> **YOUR GOAL**
Your response must be made up of each line in the data below that contains the string "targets".

== MATERIAL SUPPLIED

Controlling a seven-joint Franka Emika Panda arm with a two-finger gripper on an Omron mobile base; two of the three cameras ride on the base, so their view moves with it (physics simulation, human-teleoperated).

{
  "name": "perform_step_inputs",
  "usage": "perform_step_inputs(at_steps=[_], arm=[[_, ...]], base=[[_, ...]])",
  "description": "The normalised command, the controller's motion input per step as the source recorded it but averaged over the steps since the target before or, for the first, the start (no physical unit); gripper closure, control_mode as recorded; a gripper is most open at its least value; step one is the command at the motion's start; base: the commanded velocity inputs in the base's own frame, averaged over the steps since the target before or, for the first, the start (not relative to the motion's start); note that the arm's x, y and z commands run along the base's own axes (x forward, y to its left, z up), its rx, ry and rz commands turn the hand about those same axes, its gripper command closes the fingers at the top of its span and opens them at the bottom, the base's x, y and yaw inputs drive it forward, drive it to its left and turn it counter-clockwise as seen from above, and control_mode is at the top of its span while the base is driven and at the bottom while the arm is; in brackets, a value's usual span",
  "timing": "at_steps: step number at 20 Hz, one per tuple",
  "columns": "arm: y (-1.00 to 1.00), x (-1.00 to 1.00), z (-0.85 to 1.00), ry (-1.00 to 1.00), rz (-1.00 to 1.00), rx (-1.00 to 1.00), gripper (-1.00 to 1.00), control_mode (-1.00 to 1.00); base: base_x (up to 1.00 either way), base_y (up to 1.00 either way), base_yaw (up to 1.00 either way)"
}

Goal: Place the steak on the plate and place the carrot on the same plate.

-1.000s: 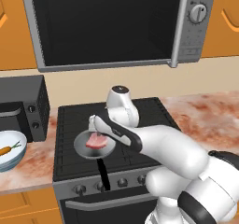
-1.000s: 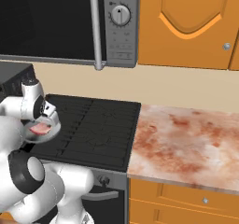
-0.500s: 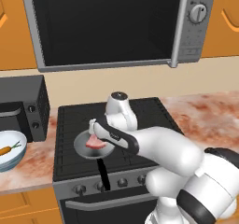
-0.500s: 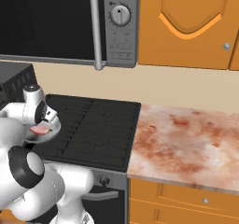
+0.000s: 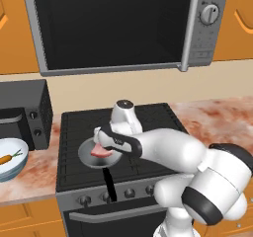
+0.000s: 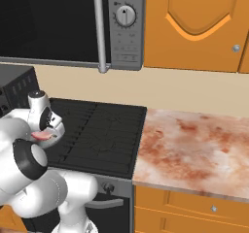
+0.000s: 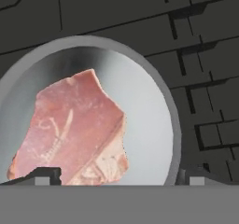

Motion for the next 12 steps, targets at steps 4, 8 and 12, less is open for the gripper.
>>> perform_step_inputs(at_steps=[4, 8, 12], arm=[[0.15, 0.00, -0.11, 0.00, -0.01, 0.00, -1.00, -1.00], [0.07, 0.00, -0.15, 0.00, -0.01, 0.00, -1.00, -1.00], [0.05, 0.00, -0.21, 0.00, -0.02, 0.00, -1.00, -1.00]], base=[[0.00, 0.00, 0.00], [0.00, 0.00, 0.00], [0.00, 0.00, 0.00]])
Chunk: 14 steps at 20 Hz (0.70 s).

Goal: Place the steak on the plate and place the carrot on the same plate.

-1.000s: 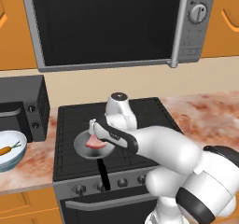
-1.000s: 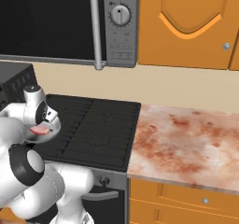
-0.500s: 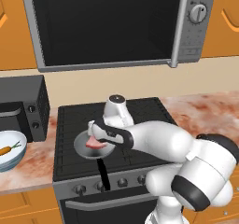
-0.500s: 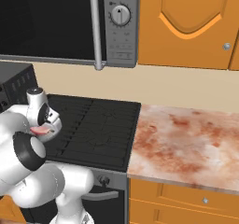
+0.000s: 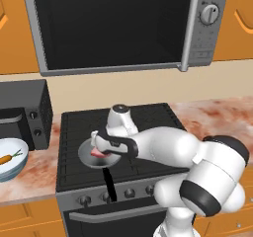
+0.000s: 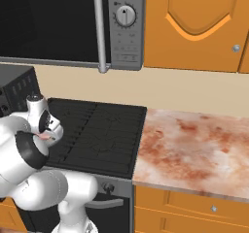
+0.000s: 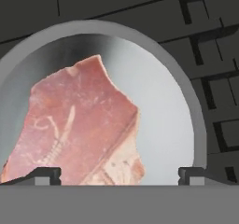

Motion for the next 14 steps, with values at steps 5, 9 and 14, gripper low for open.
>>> perform_step_inputs(at_steps=[5, 9, 14], arm=[[0.07, 0.00, -0.19, 0.00, -0.02, 0.00, -1.00, -1.00], [0.05, 0.00, -0.17, 0.00, -0.02, 0.00, -1.00, -1.00], [0.06, 0.06, -0.10, 0.01, -0.02, 0.00, -1.00, -1.00]], base=[[0.00, 0.00, 0.00], [0.00, 0.00, 0.00], [0.00, 0.00, 0.00]])
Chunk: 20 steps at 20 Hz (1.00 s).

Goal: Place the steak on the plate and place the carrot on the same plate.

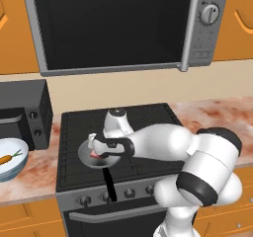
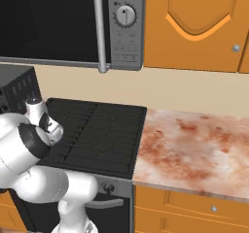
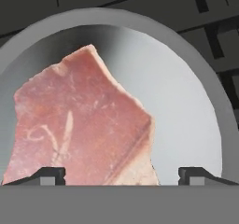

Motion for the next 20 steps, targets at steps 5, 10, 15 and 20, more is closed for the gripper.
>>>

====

> **ANSWER FOR THE TASK**
Motion for the next 12 steps, targets at steps 4, 8 and 12, less is open for the gripper.
Motion for the next 20 steps, targets at steps 5, 10, 15 and 20, more is closed for the gripper.

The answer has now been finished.